The history of the Philippines is by and large locked up in the experiences of the silent, semi-literate poor. They settled the land, fought the Moro wars, constituted the great bulk of the resistance against the Japanese, went down with ship as generations of US Navy men. They went out to the four corners of the earth to earn money as overseas workers.

In that capacity they've lived in steel containers in the desert; on rigs out at sea; worked as chambermaids in London or Moscow. They ply the ocean as sailors; are playing endless rounds of cards as captives on ships in pirate Somali harbors.

They drove supplies as contractors in Desert Storm, sleeping in hammocks underneath their trucks at night. They are the baggage handlers, gofers and utility men in a hundred different climes, including equatorial Africa. The men who wave goodbye to the last helicopter which never comes for them.

They've poured the coffee for every US president in modern history and nobody even knows their name.

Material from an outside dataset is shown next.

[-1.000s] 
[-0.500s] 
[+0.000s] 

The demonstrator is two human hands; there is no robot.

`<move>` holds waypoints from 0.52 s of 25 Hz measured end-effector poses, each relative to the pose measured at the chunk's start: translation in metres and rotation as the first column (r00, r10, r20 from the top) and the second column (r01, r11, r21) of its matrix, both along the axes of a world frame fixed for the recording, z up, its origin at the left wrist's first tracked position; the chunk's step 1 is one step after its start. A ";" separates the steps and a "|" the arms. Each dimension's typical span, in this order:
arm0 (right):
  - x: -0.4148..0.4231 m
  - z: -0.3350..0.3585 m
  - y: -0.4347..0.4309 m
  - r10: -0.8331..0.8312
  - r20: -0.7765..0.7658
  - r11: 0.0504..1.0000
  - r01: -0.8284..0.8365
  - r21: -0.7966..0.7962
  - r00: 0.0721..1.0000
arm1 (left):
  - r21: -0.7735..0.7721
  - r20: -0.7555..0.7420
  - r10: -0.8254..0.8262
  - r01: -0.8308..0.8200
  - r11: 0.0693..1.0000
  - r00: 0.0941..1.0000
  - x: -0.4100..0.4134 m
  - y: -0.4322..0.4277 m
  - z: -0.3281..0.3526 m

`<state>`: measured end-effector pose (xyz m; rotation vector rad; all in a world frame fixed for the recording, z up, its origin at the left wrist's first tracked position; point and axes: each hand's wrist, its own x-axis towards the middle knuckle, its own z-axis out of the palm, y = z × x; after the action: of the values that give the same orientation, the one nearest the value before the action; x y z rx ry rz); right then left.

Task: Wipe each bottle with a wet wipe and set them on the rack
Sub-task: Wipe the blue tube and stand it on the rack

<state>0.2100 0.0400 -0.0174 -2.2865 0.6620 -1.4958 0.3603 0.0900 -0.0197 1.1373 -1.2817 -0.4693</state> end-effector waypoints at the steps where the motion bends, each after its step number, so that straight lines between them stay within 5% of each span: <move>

If you go past a middle eastern airport or Hong Kong you will see them in their teeming peripatic millions. Squatting on airline seats, cadging the salt and the pepper from the airline meal, on their way to some blessed job, even if it means living chained under a sink or housed in a camping tent in the indoor courtyard of a desert home.

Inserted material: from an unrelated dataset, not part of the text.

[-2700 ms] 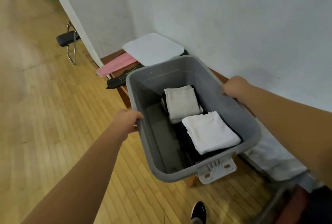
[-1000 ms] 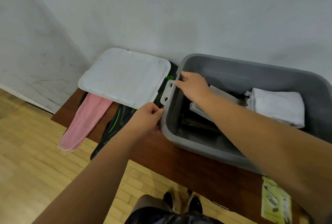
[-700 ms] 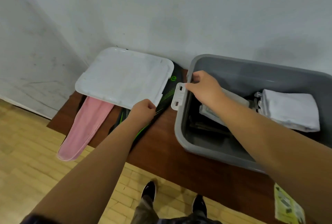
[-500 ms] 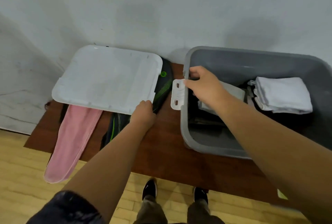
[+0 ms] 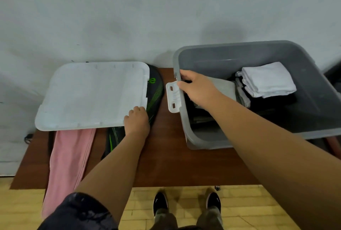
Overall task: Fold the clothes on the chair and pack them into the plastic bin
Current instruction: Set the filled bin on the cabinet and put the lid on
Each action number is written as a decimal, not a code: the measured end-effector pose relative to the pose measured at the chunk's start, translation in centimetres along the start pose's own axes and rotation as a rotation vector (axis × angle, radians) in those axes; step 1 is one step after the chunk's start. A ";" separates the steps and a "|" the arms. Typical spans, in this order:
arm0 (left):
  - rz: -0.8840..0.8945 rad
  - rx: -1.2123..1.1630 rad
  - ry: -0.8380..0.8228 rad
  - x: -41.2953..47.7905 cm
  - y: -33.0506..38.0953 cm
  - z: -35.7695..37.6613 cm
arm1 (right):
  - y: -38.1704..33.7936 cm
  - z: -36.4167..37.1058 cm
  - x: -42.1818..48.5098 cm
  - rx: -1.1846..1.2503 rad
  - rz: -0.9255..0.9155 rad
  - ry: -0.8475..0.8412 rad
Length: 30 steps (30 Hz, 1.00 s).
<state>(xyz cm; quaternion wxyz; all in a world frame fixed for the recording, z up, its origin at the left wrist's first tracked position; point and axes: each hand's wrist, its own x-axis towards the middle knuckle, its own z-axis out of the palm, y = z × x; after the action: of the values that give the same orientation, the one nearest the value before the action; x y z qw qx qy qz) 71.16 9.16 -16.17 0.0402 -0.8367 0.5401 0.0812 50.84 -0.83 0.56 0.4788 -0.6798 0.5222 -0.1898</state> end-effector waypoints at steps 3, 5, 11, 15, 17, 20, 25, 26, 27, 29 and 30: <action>0.012 0.042 0.168 -0.6 -0.4 -3.6 | 0.1 -0.3 0.0 -0.014 -0.009 0.000; 0.007 0.034 0.256 -0.6 -1.2 -7.3 | 0.1 -0.4 0.2 -0.054 -0.012 -0.009; 0.013 0.055 0.482 -2.3 -3.3 -22.4 | -0.7 -1.1 1.3 -0.423 -0.019 -0.054; -0.031 -0.044 0.658 -5.1 -2.2 -31.7 | -3.1 -3.0 1.3 -0.487 -0.076 -0.078; -0.039 -0.120 0.787 -7.2 -1.7 -35.5 | -5.1 -4.5 0.7 -0.449 -0.110 -0.087; -0.044 -0.262 0.904 -10.5 -0.5 -40.8 | -7.5 -6.7 0.2 -0.402 -0.105 -0.102; -0.139 -0.593 1.058 -15.2 1.5 -48.4 | -10.2 -9.7 0.4 -0.147 -0.058 -0.149; -0.152 -0.648 1.080 -15.8 1.7 -49.5 | -10.8 -10.3 0.3 -0.084 -0.056 -0.156; -0.159 -0.701 1.096 -16.2 2.0 -50.5 | -11.3 -10.9 0.2 -0.057 -0.064 -0.158; -0.168 -0.813 1.126 -17.0 2.4 -52.1 | -12.3 -12.2 -0.3 -0.099 -0.113 -0.154; -0.169 -0.873 1.145 -17.5 2.6 -52.8 | -12.7 -12.9 -0.6 -0.144 -0.145 -0.140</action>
<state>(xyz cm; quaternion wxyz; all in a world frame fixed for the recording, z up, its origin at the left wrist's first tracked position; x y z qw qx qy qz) 66.60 15.57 38.95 -0.5804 -0.7268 0.3282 -0.1648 47.55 -6.24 17.58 0.4490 -0.7599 0.4493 -0.1383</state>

They are the nation. Not the upper class people most Westerners meet in Manila, who are largely useless. It's the poor and lower middle class that make it go round; the unlovely and the unremembered. And the object their journeys is found in the many malls that dot the Philippines, where their relatives go to cash the remittance they send each month at the money-changer and to have a good time at the Jollibee's hamburger outlet conveniently located near the money shop.

I have often been moved to inexplicable tears at the sight. Not because they are perfect or even nice. But because it reminds me of how little humanity needs to be happy. A little love, a handful of rice and the hope that Jesus, if no one else, will not forget them.